Authorities also wanted to learn what had brought Molly and Jeff to hike the AT in the first place. For that information, they turned to their family and friends and witnesses along the AT to help fill in the details. According to Paul Nussbaum's reporting for the Philadelphia Inquirer, 26-year-old Jeff had graduated from the University of Tennessee with a degree in secondary education. But working day in and day out in a classroom just didn't suit him.

He liked to teach kids about nature and science in the outdoors and share his love of the world in that way. Molly was an artist and social worker from Shaker Heights, Ohio, who loved the outdoors as well. She graduated from Ohio Wesleyan University with an art teaching degree.

According to the Inquirer, in 1989, the couple met in Kansas while working as counselors for a program called Passport for Adventure. The program helped troubled kids and teens with social and behavioral issues by taking them out of their triggering environments. It introduced them to nature for extended hiking and camping trips in the western U.S.

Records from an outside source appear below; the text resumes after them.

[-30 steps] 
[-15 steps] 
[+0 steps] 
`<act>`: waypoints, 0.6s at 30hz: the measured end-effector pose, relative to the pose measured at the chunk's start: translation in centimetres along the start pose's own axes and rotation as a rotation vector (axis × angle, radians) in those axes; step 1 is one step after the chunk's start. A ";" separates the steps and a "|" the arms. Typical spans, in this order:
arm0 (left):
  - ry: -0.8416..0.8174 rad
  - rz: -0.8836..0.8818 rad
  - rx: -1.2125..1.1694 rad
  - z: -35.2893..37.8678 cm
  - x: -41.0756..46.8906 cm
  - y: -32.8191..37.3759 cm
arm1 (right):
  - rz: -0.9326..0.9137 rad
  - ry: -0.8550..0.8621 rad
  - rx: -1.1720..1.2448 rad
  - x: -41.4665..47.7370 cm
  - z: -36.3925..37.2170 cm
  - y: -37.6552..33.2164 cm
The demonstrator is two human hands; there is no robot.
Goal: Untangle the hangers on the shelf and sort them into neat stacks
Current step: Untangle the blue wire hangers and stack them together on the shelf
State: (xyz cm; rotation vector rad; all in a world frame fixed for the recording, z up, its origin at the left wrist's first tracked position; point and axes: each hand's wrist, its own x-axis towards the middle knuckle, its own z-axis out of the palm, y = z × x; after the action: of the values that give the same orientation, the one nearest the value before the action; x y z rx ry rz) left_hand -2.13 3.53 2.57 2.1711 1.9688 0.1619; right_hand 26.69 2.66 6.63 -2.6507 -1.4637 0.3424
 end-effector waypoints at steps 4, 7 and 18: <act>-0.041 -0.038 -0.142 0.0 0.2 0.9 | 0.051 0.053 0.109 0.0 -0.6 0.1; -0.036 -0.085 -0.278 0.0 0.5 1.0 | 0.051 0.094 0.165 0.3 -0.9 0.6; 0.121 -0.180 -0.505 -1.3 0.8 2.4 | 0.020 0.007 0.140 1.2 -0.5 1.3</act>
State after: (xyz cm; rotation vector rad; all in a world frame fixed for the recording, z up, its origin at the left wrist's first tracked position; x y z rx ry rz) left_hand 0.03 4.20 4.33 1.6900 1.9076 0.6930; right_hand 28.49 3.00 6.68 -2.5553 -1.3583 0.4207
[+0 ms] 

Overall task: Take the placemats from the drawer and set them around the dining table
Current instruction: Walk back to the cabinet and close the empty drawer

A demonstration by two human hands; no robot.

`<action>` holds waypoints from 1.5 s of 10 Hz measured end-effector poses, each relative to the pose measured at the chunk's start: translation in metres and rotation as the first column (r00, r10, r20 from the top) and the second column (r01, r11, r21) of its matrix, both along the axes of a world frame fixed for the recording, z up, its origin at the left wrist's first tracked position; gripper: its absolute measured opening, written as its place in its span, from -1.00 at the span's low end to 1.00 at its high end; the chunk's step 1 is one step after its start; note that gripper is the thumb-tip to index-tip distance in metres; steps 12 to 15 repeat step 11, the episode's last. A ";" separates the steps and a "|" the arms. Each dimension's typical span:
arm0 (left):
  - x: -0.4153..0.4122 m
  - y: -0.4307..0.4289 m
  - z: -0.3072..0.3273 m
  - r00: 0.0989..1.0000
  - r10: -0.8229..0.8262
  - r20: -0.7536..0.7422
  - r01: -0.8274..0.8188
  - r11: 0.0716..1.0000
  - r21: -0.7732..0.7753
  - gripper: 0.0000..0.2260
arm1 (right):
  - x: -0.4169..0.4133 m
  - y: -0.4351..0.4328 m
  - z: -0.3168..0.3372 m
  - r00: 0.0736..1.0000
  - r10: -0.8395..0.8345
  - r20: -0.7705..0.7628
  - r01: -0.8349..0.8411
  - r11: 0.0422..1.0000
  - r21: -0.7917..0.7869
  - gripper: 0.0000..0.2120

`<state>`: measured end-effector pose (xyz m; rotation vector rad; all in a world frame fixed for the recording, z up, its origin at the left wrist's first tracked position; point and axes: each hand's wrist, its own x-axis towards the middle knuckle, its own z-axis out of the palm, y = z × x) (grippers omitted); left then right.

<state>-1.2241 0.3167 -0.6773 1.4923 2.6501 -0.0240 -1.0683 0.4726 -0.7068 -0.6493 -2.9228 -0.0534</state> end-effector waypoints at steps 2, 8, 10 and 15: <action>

Both Molly and Jeff were accomplished campers and had a passion for helping underprivileged kids. In early 1990, they learned they were going to be laid off from their jobs, which wasn't awesome, but Molly and Jeff made the best of it. They used the opportunity to make plans to hike the entire AT, starting in Maine and aiming to end in Georgia.

Paul Nussbaum reported that Molly drained her savings account and over a matter of a few weeks, the couple meticulously planned out their hike. They mapped out which shelters they would stay in and how many miles per day they wanted to average. They pinned down every last detail, including which specific towns they needed to stop in to replenish their supplies. According to Earl Swift's article for Outside Online titled "Murder on the Appalachian Trail," authorities were able to backtrack Molly and Jeff's movements fairly well.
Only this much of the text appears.